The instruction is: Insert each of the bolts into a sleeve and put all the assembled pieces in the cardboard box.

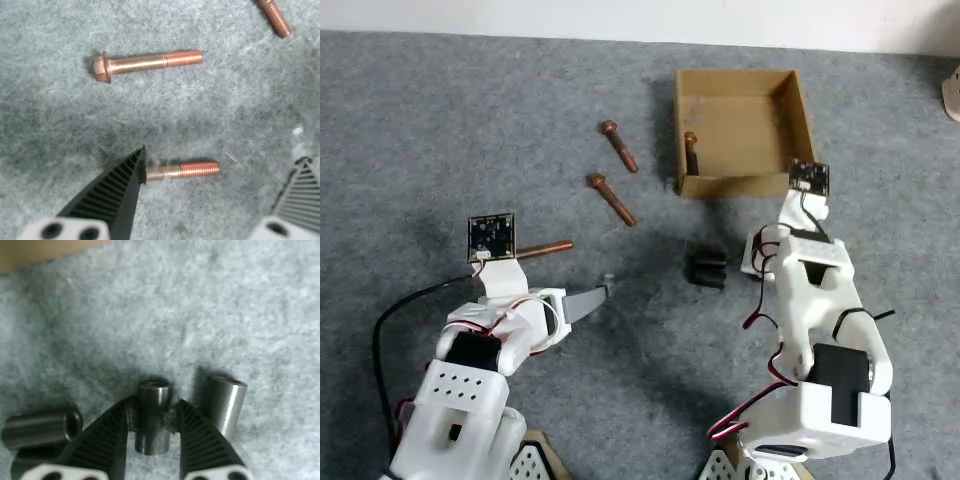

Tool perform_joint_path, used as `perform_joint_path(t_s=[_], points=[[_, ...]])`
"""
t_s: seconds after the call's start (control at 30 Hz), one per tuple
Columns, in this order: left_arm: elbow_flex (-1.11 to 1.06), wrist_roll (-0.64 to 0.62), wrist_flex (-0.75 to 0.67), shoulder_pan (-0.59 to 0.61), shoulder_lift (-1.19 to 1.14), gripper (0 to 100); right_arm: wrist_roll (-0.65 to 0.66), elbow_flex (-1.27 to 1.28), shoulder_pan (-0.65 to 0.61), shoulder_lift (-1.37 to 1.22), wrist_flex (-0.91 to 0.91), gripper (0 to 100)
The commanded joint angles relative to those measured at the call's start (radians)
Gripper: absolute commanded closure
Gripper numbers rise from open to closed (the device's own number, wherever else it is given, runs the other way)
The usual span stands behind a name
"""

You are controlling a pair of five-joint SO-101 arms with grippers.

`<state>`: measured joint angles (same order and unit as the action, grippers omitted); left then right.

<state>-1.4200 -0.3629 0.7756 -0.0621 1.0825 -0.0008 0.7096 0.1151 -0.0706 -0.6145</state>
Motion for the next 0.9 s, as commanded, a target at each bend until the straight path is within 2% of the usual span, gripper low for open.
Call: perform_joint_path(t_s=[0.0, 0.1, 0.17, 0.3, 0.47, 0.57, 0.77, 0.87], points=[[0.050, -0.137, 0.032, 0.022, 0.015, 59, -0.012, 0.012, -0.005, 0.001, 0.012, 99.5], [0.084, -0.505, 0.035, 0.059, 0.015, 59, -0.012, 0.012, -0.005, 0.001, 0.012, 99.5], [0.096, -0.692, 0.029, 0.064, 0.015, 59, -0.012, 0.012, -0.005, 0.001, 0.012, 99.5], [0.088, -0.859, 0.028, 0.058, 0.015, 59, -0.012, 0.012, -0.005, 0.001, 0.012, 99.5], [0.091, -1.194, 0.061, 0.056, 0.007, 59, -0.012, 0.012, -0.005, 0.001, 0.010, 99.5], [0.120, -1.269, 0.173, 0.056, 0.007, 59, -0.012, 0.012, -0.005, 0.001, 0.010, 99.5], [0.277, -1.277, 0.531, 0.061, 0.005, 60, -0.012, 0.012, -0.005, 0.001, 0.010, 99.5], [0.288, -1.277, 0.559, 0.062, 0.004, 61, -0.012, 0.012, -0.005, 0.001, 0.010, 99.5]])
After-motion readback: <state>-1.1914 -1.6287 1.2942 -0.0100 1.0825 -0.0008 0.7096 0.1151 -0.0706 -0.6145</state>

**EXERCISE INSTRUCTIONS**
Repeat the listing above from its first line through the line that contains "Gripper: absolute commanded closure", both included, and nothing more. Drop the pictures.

**YOUR SOLUTION**
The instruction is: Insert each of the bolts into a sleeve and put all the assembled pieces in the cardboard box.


Tool perform_joint_path, used as `perform_joint_path(t_s=[_], points=[[_, ...]])`
"""
t_s: seconds after the call's start (control at 30 Hz), one per tuple
Columns, in this order: left_arm: elbow_flex (-1.11 to 1.06), wrist_roll (-0.64 to 0.62), wrist_flex (-0.75 to 0.67), shoulder_pan (-0.59 to 0.61), shoulder_lift (-1.19 to 1.14), gripper (0 to 100); right_arm: wrist_roll (-0.65 to 0.66), elbow_flex (-1.27 to 1.28), shoulder_pan (-0.65 to 0.61), shoulder_lift (-1.37 to 1.22), wrist_flex (-0.91 to 0.91), gripper (0 to 100)
The commanded joint angles relative to those measured at the call's start (radians)
Gripper: absolute commanded closure

No further output is required for this exercise.